Puedes descubrir a un nacionalista republicano durante esta última guerra al decir este las palabras paz y libertad siempre con desdén, como si no tuvieran ninguna importancia. Incluso la Constitución es objeto de embate por esta gente. Bush hizo todo lo que pudo para consolidar el poder de toma de decisiones en sí mismo, e incluso sugirió con fuerza que estaba actuando a las órdenes de Dios como Comandante en Jefe y sus religiosos defensores constitucionalistas lo siguieron. Estaban dispuestos a romper tantos huevos como fuera necesario para hacer la tortilla de la guerra. Tengo un archivo de miles de correos amenazantes para probarlo.
Pero el nacionalismo no es la única base para el apoyo burgués a la guerra. El veterano corresponsal de guerra, Chris Hedges, en su gran libro La guerra es la fuerza que nos da sentido (Síntesis, 2003) argumenta que la guerra opera como una especie de lienzo en el que cada miembro de la clase media y trabajadora puede realizar su propia pintura. Sean cuales sean tus frustraciones personales en tu vida, por muy impotente que te sientas, la guerra funciona como una especie de narcótico. Proporciona un medio a la gente para sentirse temporalmente poderosa e importante, como si fuera parte de algún gran episodio de la historia. Así que la guerra se convierte para la gente en una especie de intento estremecedor de catar la inmortalidad. Da sentido a su vida.
Hedges no llega tan lejos, pero si sabéis algo de sociología de la religión, podéis reconocer de qué está hablando: de los sacramentos. En la teología cristiana derivan de ceremonias periódicas. En la tradición judía buscan el favor de Dios, que otorga a nuestras vidas una importancia trascendente.

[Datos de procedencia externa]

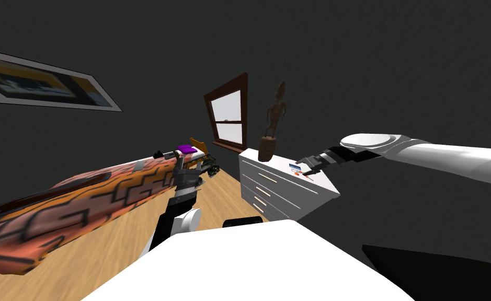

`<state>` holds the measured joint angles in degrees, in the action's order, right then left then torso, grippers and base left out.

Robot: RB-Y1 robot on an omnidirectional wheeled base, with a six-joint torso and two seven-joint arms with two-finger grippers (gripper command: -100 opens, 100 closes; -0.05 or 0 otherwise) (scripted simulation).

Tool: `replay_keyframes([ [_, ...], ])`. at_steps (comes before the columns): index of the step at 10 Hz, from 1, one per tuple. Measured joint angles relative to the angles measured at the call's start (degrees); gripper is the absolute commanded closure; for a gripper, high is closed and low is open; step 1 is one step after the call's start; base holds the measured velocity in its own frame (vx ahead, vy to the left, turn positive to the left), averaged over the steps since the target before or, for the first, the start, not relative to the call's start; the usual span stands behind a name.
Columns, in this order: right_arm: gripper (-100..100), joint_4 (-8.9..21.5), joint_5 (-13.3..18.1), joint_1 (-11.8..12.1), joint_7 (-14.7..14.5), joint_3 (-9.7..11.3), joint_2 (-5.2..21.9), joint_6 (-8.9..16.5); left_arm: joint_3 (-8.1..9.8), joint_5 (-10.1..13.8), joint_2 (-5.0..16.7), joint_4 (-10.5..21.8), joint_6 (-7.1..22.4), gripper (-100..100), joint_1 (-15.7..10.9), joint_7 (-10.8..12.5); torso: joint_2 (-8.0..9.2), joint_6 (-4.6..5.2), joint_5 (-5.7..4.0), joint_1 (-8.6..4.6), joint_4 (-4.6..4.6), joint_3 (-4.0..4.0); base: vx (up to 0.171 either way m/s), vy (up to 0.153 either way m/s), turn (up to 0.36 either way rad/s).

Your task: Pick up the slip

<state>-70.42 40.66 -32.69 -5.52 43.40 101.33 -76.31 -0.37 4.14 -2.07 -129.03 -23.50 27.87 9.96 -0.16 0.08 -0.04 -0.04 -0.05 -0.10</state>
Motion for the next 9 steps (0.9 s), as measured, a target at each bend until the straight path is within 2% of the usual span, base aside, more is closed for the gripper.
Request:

Recibimos los sacramentos como un medio de ganar el perdón de nuestros pecados, una bendición eterna de nuestras decisiones terrenales o los mismos medios de la vida eterna.

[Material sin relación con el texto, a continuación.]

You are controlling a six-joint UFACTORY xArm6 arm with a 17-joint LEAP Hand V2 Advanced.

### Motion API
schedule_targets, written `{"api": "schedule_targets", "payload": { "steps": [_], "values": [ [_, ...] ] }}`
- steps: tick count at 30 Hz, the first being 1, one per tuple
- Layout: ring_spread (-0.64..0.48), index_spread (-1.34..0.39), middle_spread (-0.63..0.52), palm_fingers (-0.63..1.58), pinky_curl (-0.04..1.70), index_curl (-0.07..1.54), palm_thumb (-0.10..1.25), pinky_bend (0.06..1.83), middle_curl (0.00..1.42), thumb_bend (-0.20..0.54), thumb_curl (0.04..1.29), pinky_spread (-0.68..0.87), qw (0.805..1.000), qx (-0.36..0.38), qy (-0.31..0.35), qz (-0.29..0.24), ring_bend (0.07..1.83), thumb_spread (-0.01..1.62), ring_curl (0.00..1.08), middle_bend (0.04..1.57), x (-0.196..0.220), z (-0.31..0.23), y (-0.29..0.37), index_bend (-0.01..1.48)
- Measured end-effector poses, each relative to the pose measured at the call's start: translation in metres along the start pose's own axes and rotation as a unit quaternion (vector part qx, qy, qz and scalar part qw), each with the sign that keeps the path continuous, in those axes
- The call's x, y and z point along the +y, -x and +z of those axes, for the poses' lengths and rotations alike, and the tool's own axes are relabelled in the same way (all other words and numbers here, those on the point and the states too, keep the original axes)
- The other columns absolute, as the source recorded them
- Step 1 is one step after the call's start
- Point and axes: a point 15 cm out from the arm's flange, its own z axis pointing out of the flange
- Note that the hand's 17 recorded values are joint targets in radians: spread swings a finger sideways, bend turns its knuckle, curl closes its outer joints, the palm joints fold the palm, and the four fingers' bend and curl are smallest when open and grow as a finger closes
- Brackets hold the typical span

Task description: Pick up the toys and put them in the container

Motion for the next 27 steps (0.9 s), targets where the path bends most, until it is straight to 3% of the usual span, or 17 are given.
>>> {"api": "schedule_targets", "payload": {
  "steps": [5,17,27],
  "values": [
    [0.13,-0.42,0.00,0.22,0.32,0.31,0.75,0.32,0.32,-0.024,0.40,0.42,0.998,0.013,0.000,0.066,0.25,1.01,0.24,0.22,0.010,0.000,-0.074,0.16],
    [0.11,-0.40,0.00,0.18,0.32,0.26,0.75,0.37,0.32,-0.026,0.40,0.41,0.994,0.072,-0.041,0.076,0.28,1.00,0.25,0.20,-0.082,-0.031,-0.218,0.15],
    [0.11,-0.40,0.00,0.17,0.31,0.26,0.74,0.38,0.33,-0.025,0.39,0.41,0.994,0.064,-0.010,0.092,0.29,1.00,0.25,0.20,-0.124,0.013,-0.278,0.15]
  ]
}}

La guerra es el sacramento del diablo. Promete no unirnos a Dios sino al estado nación. No concede vida, sino muerte. No proporciona libertad, sino esclavitud. No vive de la verdad, sino de las mentiras y se dice de estas mismas mentiras que merece la pena defenderlas. Exalta el mal y sofoca el bien. Es promiscua al animar a una orgía de pecado, no de autocontención y pensamiento. Es irracional y sangrienta y feroz y atroz. Y afirma ser el mayor logro del hombre.
Es peor que una locura masiva. Es revolcarse masivamente en el mal.
Y luego se acaba. La gente extrañamente olvida lo que pasó. La rosa se marchita y las espinas crecen pero la gente sigue con su vida. La guerra ya no inspira. La guerra deja de ser interesante. Todas esas discusiones con amigos y familia ¿de qué iban en realidad? Todas esas matanzas y gastos y muertes… alejemos nuestros ojos de todo. Tal vez en unos pocos años, una vez que la guerra no esté en las noticias, podamos repasar el acontecimiento y proclamarlo glorioso. Pero no, por ahora digamos que nunca ocurrió.
Parece que así está la gente hoy respecto de la Guerra de Iraq. Iraq es un lío, cientos de miles han muerto o han quedado heridos, miles de millones de dólares se han perdido, la deuda es astronómica y el mundo bulle de odio hacia el imperio conquistador. ¿Y qué tiene que decir la belicista clase media? Sobre todo lo que podríais esperar: nada.
La gente hace mucho que acusa a la gran tradición liberal de una adhesión dogmática a la paz. Parecería que esto es precisamente lo que hace falta para preservar la libertad necesaria para todos nosotros para encontrar el verdadero sentido de nuestras vidas.
¿Rechazamos la guerra y sus obras? Sí, las rechazamos.